Analysts are estimating TripAdvisor’s (TRIP) sales growth to improve. After seeing a growth of 5.7% YoY (year-over-year) in 1Q17 to $372.0 million and a growth of 8.4% YoY in 2Q17 to $424 million, its revenue is expected to rise 9.2% YoY to $459.9 million. Revenue growth is then expected to accelerate to 9.4% YoY in 4Q17 to $345.6 million. For 2017, TripAdvisor is expected to see sales growth of 8.2% YoY to ~$1.6 billion. In 2018, sales growth is expected to further accelerate to 11.1%.
For 3Q17, TRIP’s EBITDA (earnings before interest, tax, depreciation, and amortization) is expected to fall 14.0% YoY to $98.0 million. For 4Q17, EBITDA is expected to fall 1.9% YoY to $56.9 million. The fall will be driven by falling EBITDA margins. For 3Q17, EBITDA margins are expected to fall to 21.3% compared to 27.1% in 3Q16, and for 4Q17, they’re expected to fall to 16.5% compared to 18.4% in 4Q16.
In line with management’s outlook, analysts are estimating TripAdvisor’s EBITDA for 2017 to fall 1.0% YoY to $349.4 million.
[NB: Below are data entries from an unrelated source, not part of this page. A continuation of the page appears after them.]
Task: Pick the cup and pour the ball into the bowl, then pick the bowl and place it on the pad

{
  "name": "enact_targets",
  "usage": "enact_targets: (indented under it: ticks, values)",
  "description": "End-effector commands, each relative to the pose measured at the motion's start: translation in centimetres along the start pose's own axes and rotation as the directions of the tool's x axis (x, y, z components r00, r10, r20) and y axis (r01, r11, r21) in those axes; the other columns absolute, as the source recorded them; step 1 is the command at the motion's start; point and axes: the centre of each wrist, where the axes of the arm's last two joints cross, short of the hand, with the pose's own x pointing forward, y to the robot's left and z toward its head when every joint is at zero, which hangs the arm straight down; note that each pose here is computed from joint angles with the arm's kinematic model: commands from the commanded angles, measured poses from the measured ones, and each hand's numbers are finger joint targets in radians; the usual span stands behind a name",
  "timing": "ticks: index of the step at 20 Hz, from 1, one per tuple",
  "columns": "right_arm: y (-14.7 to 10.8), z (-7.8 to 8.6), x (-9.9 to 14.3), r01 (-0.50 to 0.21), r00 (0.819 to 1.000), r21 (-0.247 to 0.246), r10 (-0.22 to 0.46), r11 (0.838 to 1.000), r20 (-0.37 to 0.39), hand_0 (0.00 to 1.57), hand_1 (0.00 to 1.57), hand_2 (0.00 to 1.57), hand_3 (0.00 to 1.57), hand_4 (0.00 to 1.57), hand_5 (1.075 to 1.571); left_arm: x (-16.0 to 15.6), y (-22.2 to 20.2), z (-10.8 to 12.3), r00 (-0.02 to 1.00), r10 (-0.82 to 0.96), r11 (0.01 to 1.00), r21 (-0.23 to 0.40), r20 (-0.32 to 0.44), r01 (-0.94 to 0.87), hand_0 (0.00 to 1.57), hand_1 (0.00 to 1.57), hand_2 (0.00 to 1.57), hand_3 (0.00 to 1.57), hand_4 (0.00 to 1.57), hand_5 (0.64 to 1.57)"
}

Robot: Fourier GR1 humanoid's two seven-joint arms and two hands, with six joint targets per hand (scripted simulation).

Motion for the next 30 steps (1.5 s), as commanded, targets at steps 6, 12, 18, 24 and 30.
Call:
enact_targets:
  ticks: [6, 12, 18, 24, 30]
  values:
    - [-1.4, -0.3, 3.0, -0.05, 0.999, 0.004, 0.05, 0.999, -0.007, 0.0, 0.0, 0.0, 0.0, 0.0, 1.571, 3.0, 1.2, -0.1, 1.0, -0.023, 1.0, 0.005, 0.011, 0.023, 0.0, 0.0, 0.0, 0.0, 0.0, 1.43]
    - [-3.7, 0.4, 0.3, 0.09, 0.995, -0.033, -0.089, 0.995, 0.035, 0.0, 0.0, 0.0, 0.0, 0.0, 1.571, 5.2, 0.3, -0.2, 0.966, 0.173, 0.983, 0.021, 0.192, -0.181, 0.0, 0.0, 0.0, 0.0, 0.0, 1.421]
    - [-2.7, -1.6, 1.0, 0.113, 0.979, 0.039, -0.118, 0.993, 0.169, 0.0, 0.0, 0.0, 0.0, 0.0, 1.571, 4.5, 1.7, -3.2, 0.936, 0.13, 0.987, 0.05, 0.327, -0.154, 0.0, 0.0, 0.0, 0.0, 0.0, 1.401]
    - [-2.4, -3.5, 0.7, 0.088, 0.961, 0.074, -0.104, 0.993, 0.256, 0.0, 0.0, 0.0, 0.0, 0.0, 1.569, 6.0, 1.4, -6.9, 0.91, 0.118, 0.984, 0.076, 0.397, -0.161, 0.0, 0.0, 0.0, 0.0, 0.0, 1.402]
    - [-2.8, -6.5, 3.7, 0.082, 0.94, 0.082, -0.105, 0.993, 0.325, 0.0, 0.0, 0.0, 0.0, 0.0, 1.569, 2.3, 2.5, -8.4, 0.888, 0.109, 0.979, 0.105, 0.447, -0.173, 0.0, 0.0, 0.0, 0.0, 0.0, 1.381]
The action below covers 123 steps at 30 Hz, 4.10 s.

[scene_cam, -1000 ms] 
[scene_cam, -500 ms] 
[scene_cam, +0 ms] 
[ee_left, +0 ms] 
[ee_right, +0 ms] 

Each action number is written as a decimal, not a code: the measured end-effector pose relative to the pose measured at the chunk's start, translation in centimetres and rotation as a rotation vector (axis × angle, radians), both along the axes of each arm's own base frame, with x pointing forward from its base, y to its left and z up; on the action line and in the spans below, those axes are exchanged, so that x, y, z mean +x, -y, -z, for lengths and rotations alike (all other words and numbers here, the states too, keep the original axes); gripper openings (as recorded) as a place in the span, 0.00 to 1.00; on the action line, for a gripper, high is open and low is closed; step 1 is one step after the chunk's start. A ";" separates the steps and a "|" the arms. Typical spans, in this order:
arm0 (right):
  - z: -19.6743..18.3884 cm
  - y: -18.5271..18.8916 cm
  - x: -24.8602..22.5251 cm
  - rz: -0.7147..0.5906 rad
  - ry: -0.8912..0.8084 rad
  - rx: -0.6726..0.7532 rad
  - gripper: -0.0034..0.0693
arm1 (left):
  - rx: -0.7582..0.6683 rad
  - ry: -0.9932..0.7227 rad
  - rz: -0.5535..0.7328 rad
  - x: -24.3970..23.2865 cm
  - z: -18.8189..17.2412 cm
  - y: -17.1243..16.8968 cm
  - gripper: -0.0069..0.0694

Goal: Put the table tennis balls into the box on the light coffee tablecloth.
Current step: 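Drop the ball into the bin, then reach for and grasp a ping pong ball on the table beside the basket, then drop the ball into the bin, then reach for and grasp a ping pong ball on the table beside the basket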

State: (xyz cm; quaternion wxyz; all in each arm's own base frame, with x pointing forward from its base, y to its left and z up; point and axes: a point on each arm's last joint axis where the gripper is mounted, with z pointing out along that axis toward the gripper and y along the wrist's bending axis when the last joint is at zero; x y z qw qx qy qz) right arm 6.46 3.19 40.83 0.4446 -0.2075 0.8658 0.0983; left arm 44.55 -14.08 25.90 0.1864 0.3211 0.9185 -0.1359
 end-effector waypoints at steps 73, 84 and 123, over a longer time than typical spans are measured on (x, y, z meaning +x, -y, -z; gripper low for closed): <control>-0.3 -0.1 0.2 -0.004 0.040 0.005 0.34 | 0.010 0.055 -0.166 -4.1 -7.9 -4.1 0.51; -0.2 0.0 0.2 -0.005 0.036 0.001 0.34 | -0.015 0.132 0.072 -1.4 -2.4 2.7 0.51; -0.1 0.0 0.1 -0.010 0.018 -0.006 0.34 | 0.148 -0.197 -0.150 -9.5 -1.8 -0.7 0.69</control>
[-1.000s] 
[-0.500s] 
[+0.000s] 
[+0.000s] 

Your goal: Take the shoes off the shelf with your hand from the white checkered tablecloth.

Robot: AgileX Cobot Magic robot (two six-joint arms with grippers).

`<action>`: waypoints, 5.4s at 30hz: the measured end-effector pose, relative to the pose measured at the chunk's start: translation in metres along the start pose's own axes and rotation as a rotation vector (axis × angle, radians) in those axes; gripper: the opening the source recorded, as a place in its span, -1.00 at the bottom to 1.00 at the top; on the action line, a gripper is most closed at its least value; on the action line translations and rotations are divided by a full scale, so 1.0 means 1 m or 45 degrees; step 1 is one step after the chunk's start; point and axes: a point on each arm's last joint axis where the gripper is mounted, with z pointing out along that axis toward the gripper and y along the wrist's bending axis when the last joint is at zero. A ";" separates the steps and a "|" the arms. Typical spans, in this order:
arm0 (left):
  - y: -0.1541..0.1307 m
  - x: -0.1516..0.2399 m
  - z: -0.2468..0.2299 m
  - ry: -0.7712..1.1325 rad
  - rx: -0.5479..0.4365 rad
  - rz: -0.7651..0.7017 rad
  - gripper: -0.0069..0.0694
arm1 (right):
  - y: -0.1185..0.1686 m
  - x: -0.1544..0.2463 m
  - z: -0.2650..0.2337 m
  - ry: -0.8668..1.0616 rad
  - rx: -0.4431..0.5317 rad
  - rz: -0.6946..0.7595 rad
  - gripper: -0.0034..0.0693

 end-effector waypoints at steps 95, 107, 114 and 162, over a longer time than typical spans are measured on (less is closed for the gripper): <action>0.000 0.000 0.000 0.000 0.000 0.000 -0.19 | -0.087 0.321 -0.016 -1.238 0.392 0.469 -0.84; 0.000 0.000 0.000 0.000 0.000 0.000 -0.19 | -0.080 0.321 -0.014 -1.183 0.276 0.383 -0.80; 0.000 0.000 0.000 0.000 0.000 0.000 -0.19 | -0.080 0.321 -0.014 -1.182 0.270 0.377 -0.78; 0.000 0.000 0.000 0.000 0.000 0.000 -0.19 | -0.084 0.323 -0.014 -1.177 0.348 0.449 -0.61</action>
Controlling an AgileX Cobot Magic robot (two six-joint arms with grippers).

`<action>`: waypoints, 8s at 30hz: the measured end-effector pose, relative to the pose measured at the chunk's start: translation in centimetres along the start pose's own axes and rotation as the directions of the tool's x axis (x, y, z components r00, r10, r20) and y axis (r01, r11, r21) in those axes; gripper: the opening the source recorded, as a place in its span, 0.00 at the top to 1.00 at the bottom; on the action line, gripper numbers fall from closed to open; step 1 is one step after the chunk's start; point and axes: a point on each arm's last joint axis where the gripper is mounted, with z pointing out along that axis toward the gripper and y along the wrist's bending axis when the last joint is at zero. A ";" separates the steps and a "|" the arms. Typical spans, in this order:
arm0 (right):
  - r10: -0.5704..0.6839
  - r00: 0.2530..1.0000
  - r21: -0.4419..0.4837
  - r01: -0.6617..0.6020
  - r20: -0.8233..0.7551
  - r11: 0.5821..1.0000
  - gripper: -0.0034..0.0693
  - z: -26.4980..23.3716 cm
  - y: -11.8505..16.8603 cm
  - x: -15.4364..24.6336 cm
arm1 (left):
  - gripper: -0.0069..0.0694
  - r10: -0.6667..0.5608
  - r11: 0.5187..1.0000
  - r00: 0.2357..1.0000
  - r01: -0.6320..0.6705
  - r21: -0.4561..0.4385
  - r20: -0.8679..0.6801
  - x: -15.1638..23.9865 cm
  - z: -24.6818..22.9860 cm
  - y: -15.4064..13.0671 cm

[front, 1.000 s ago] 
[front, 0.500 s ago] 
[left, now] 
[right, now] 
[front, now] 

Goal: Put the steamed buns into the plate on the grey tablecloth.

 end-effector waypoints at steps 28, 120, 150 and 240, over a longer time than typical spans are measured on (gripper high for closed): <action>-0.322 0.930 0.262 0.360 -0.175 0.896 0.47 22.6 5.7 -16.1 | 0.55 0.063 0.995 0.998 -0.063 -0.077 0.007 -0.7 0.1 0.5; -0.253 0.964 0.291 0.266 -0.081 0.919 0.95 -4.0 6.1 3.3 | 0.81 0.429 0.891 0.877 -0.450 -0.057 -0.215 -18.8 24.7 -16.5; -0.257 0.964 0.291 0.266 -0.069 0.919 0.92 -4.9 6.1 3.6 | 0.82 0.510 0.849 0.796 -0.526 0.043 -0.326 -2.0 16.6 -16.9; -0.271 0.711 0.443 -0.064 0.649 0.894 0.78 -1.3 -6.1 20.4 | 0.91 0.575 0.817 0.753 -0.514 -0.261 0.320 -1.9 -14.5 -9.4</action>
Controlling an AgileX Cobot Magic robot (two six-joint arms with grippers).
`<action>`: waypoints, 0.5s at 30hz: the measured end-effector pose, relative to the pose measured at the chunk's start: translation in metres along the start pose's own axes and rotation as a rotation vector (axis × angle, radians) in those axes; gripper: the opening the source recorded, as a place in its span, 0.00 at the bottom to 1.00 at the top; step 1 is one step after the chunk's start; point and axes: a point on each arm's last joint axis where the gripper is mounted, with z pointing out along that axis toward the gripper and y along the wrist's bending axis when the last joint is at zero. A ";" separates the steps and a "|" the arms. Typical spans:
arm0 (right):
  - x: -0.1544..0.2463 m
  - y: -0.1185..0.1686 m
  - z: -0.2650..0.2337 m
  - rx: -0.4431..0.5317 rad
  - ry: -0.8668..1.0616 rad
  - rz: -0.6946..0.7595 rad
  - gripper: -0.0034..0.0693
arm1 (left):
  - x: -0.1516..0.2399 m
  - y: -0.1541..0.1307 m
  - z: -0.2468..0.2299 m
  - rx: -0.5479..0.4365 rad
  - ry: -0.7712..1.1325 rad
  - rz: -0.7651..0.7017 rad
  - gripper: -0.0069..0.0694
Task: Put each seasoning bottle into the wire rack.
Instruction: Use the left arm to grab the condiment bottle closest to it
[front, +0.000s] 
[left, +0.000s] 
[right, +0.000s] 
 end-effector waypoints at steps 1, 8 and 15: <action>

For 2017, its EBITDA margins are expected to fall to 21.0% compared to 23.0% in 2016.
EPS (earnings per share) is expected to fall 28.0% YoY in 3Q17 to $0.38. For 4Q17, EPS is expected to rise 13.8% YoY to $0.18. That could lead to 2017 EPS falling 18.3% to $1.14.
Investors can gain exposure to online travel stocks by investing in the SPDR S&P Retail ETF (XRT), which holds 1.2% of its holdings in Priceline (PCLN), 1.2% in TripAdvisor, and 1.1% in Expedia (EXPE). It has no holdings in Ctrip.com International (CTRP).